The Only Woman in the Room
Title: The Only Woman in the Room
Author: Marie Benedict
Genre: Historical Fiction
Blurb:
Hedy Kiesler is lucky. Her beauty leads to a starring role in a controversial film and marriage to a powerful Austrian arms dealer, allowing her to evade Nazi persecution despite her Jewish heritage. But Hedy is also intelligent. At lavish Vienna dinner parties, she overhears the Third Reich's plans. One night in 1937, desperate to escape her controlling husband and the rise of the Nazis, she disguises herself and flees her husband's castle.
She lands in Hollywood, where she becomes Hedy Lamarr, screen star. But Hedy is keeping a secret even more shocking than her Jewish heritage: she is a scientist. She has an idea that might help the country and that might ease her guilt for escaping alone—if anyone will listen to her.
My Review:
It never ceases to amaze me what is written out of the history we know. It truly is the people in power that control what is remembered. Hedy Lamarr, is a well known name. The only thing that I could have told you about her, if asked, before reading this book, was that she was a very successful and famous actress.
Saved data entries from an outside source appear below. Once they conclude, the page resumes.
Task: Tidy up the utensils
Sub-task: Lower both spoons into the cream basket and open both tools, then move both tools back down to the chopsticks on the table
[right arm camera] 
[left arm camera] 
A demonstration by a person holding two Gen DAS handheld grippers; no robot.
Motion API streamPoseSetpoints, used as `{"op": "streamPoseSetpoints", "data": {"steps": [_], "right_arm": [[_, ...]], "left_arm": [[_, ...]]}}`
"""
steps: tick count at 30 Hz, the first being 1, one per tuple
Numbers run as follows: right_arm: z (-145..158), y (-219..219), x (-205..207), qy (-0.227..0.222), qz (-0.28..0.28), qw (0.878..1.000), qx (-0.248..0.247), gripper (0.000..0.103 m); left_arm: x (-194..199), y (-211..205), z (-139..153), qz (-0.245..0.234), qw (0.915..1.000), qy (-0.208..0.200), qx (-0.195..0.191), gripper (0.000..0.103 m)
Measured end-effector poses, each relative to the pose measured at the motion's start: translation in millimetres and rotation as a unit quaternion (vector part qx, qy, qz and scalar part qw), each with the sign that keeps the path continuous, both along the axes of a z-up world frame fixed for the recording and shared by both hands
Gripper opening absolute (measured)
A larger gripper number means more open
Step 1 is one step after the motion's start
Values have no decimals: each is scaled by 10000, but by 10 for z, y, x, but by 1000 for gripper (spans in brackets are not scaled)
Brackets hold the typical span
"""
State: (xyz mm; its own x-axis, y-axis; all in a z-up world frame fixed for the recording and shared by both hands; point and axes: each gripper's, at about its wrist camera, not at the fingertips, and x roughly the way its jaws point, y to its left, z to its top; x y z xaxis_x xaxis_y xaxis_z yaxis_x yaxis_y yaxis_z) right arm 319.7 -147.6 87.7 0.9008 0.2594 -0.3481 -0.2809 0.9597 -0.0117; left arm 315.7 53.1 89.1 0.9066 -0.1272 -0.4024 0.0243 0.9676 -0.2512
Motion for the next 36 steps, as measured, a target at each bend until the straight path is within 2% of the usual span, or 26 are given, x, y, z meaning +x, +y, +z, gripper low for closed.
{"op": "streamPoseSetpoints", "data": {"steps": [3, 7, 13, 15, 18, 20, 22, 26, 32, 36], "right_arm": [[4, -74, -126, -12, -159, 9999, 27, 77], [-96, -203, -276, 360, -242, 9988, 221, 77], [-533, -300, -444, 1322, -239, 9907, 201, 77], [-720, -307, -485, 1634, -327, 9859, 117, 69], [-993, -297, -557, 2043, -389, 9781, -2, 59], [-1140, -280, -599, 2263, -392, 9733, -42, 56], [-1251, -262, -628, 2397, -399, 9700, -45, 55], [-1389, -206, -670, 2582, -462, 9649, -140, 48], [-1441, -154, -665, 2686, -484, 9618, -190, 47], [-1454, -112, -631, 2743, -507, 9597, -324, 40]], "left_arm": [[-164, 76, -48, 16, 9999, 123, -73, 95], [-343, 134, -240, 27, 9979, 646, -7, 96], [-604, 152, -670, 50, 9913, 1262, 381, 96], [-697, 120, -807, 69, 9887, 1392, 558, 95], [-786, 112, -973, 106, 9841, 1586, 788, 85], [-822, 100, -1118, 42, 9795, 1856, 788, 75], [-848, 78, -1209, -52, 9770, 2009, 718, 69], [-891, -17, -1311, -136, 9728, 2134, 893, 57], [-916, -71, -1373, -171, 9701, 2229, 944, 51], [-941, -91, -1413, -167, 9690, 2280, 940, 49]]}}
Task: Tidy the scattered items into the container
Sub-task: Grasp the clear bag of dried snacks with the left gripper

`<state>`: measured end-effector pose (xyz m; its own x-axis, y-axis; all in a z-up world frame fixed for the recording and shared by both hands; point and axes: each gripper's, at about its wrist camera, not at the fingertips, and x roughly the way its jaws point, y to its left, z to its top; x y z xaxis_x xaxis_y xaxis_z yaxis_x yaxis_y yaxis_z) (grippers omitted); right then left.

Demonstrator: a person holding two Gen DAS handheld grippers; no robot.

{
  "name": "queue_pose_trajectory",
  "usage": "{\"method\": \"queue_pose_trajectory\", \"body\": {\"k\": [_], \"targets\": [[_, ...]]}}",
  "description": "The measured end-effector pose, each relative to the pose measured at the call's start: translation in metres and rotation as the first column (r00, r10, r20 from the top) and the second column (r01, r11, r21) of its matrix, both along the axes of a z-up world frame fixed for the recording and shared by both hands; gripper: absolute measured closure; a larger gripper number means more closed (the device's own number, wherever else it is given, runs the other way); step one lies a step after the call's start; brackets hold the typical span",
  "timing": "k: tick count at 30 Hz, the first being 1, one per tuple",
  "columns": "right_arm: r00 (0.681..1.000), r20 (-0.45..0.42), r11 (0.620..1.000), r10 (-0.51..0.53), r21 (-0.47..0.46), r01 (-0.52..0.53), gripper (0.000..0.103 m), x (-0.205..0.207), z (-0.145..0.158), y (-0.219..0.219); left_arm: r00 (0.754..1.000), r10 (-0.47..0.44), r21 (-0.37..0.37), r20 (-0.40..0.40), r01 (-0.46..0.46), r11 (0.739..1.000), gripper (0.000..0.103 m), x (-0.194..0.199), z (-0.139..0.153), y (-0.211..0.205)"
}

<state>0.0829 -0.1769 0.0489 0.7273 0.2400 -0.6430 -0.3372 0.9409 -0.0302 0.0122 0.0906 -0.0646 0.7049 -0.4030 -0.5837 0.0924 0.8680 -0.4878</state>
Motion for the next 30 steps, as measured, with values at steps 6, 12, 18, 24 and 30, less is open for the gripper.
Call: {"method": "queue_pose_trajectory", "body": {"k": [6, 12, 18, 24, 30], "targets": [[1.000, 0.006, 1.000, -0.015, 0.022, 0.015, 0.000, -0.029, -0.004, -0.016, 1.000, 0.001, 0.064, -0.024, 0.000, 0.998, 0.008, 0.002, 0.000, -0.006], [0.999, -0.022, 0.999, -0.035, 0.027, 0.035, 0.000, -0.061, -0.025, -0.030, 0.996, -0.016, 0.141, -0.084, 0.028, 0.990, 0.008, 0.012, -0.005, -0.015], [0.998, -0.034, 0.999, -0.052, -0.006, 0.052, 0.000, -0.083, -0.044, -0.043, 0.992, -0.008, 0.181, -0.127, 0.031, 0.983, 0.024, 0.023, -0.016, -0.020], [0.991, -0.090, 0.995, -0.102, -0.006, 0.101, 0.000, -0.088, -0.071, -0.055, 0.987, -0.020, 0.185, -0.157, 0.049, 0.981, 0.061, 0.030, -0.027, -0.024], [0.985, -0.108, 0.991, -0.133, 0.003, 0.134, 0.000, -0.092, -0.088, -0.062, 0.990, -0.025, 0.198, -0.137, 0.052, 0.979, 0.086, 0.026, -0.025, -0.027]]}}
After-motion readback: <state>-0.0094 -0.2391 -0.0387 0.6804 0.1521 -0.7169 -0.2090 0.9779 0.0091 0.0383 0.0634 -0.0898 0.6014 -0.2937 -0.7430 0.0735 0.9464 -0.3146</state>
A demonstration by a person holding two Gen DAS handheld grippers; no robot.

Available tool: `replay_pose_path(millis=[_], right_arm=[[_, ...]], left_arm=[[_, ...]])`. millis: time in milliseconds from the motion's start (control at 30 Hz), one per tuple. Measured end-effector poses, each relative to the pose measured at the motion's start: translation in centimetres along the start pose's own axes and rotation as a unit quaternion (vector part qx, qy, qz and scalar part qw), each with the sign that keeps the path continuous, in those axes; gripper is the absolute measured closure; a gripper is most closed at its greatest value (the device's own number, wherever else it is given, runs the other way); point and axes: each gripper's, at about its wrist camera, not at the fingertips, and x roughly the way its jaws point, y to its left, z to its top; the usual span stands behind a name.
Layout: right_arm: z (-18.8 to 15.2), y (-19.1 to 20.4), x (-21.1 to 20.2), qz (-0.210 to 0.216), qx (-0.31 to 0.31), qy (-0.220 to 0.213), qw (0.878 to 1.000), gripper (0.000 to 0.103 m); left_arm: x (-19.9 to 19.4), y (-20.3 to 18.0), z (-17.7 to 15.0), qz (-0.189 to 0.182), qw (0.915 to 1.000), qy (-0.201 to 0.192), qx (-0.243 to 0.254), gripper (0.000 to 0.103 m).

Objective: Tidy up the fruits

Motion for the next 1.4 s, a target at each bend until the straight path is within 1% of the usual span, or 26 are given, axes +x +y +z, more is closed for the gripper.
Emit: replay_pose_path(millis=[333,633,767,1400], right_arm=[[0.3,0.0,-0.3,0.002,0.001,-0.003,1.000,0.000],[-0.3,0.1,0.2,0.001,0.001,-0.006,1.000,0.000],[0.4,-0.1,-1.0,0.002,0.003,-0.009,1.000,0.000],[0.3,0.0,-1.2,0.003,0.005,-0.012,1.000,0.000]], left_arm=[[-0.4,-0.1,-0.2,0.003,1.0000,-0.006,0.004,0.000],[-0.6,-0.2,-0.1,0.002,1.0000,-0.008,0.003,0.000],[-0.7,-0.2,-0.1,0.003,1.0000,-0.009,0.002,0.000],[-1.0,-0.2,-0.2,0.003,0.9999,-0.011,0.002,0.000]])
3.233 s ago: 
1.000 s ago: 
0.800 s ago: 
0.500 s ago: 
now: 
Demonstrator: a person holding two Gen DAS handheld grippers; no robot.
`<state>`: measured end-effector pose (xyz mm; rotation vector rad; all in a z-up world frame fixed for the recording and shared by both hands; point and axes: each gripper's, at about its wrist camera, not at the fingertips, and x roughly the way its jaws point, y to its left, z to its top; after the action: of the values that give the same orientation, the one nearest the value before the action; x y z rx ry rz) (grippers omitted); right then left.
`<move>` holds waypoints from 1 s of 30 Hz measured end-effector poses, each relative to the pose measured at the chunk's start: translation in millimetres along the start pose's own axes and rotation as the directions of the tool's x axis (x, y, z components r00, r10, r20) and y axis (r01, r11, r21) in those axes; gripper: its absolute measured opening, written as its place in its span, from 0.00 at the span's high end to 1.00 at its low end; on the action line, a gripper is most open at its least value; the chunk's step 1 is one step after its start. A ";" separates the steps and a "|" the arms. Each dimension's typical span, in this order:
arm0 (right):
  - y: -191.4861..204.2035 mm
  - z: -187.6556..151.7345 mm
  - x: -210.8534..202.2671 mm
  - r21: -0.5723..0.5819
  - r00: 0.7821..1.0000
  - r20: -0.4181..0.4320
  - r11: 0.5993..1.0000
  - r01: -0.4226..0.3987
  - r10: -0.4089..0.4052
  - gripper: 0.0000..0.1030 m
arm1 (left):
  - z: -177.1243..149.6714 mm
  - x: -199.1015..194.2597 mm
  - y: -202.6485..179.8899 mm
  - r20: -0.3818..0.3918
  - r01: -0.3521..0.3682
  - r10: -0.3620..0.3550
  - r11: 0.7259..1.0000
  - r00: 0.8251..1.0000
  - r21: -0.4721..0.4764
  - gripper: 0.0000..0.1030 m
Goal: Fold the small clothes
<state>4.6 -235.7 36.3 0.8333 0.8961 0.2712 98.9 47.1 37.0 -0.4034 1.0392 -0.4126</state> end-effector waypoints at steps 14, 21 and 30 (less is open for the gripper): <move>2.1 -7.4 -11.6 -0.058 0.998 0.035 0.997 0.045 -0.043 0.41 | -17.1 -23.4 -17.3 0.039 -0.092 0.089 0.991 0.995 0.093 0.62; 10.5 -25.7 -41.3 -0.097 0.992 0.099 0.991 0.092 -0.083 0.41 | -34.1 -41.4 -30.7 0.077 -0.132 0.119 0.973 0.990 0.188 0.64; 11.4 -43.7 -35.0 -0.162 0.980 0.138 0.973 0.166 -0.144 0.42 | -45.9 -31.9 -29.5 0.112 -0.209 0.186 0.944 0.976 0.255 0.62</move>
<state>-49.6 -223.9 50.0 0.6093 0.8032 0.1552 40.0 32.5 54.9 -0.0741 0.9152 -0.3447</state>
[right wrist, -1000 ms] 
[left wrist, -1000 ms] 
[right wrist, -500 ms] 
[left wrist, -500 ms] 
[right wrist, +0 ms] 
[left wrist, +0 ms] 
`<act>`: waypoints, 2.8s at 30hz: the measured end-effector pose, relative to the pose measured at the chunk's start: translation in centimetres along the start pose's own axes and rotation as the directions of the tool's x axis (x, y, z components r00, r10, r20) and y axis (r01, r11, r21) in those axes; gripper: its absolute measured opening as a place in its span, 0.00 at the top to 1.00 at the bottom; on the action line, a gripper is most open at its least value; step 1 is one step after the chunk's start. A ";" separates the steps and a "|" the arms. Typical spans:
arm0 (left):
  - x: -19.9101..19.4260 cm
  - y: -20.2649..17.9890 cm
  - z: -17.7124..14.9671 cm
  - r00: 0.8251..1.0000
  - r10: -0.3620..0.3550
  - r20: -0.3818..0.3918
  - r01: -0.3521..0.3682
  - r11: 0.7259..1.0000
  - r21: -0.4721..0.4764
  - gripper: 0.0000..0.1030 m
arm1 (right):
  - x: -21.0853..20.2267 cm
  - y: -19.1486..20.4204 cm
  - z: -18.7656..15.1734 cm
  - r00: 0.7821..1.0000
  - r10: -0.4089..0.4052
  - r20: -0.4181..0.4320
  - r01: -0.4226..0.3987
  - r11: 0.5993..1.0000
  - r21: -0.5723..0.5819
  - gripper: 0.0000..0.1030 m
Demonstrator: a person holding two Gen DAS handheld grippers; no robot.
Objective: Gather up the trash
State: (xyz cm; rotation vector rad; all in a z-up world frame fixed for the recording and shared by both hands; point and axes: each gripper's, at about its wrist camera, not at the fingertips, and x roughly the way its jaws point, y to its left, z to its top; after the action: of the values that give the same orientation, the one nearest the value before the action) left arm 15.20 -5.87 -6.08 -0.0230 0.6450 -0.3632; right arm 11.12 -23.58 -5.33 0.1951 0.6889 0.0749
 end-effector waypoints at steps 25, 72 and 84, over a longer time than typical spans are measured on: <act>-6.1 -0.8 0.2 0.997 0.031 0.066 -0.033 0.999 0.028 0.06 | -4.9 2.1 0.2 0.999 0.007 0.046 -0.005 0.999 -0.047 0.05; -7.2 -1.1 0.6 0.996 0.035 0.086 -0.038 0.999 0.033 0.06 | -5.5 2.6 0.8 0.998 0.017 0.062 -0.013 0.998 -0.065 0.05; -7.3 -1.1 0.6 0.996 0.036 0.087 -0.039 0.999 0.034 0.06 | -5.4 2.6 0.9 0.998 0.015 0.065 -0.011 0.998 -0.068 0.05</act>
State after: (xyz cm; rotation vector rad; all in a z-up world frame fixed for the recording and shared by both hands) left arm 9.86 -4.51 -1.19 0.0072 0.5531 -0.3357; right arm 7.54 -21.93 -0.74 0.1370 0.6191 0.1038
I could not have mentioned that she was from Austria, or eventually a mother, or married to one of the most powerful, dangerous, and influential men involved in the rise of the Third Reich in World War 2. One of my favorite lines of this book was, "I married more than a pretty face. I married a secret weapon." This was after sharing some important information that she overheard with her husband at one of their lavish parties. They found that people were more inclined to continue a conversation in front of her because she was a woman. Her husband began to take advantage of that and would actually leave her alone with important political figures, just to see what they might say while he was absent. I also could not have told you that she was a brilliant, self-taught, scientist and inventor that worked to develop technology that could have easily turned the tables in the war. That technology was refused by the navy because she was a woman! She considered this work more important than anything else she had done. I really would have liked to see what happened if they used her technology. How quickly might the war have ended? Would she be known today for more than a pretty face, as she so desired and deserves? Unfortunately, we can only guess, as with so many other cases where individuals were written out of history.